ラシーヌの問いに、バーバルは、笑ったまま、ふるふる、と顔を振った。

「俺も修道院で歳をとっちまったよ。今更、俗世で、何をしようってんだ。レゾンからは、逃げただけだってちゃんと言われてたけど、俺が、嫌になっちまったんだ。•••俺も、逃げたのかもな。あの、グダグダになった騎士団を、男女共に誇りをもって働けるようにする、そんな、仕事から。」


あそこに残った同僚たちは、今じゃちゃんと、レゾンとラシーヌの望みを叶えているのだろ。娘ちゃんの、ポムドゥテール嬢が、問題なく仕事できるほどに。

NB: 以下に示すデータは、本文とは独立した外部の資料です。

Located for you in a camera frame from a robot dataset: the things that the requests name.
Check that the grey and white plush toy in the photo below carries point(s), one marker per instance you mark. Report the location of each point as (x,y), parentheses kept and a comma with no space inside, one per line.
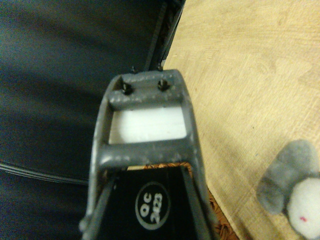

「俺にゃ出来なかった。不甲斐ない自分の、罪を自覚しながらそこにいる、腹に力を溜めてひっくり返す、それが出来なかった。•••ラシーヌ、ごめんな。何も出来ないで、ただ、祈るばかりで、俺も、穏やかに、幸せに暮らしていたんだよ。」

バーバルは、しゅん、と萎れて告白する。

誰もが強い訳じゃない。屈強な男が、負い目を持ったまま心戦えるかどうかなんて。そして、レゾンの口の代わりとなったバーバルが、修道士になった事、それがある意味逃げだとしても、ラシーヌ以外、誰がそれを咎められるだろうか。

生きるために逃げる事を、誰が。


い い よ


ぎ ふ と の

た つ き さ ま が

だ い だ ん え ん に

す る と い っ た


わ た し も

そ れ が い い と

お も っ た


わ た し た ち は

も う

じ ゅ う ぶ ん

く る し ん だ


れ ぞ ん

ば ー ば る


の ぞ む ま ま に

こ こ ろ は れ て

い き て


わ た し は

た た か う

き っ と

う ご け る よ う に

な っ て み せ る


ニッ、と笑った目元に、レゾンもバーバルも、震え、涙を。飲み込む嗚咽を。


「レゾンさんも、バーバルさんも、良かったらこの寮に泊まってって下さい。懐かしいラシーヌさんと、積もる話もあるでしょう。お二人が、普段、修道院でどんな工夫をして、どんな暮らしをしているか、私も興味がありますよ。自給自足なのでしょう?ポムドゥテール嬢から、今の騎士団のお話も、聞きましょうよ。」

ニッコリした竜樹が、肩を震わす2人に、赤ちゃんラマンを抱っこしながら言葉をかける。

「ファヴール教皇も、お急ぎでなければ、夕飯を召し上がっていってくださいな。子供達も喜びますから。」


「うむ、喜んでご一緒しよう。」


ファヴール教皇が、まとわりつく子供達を腹に抱きながら、ニヤッと応えた。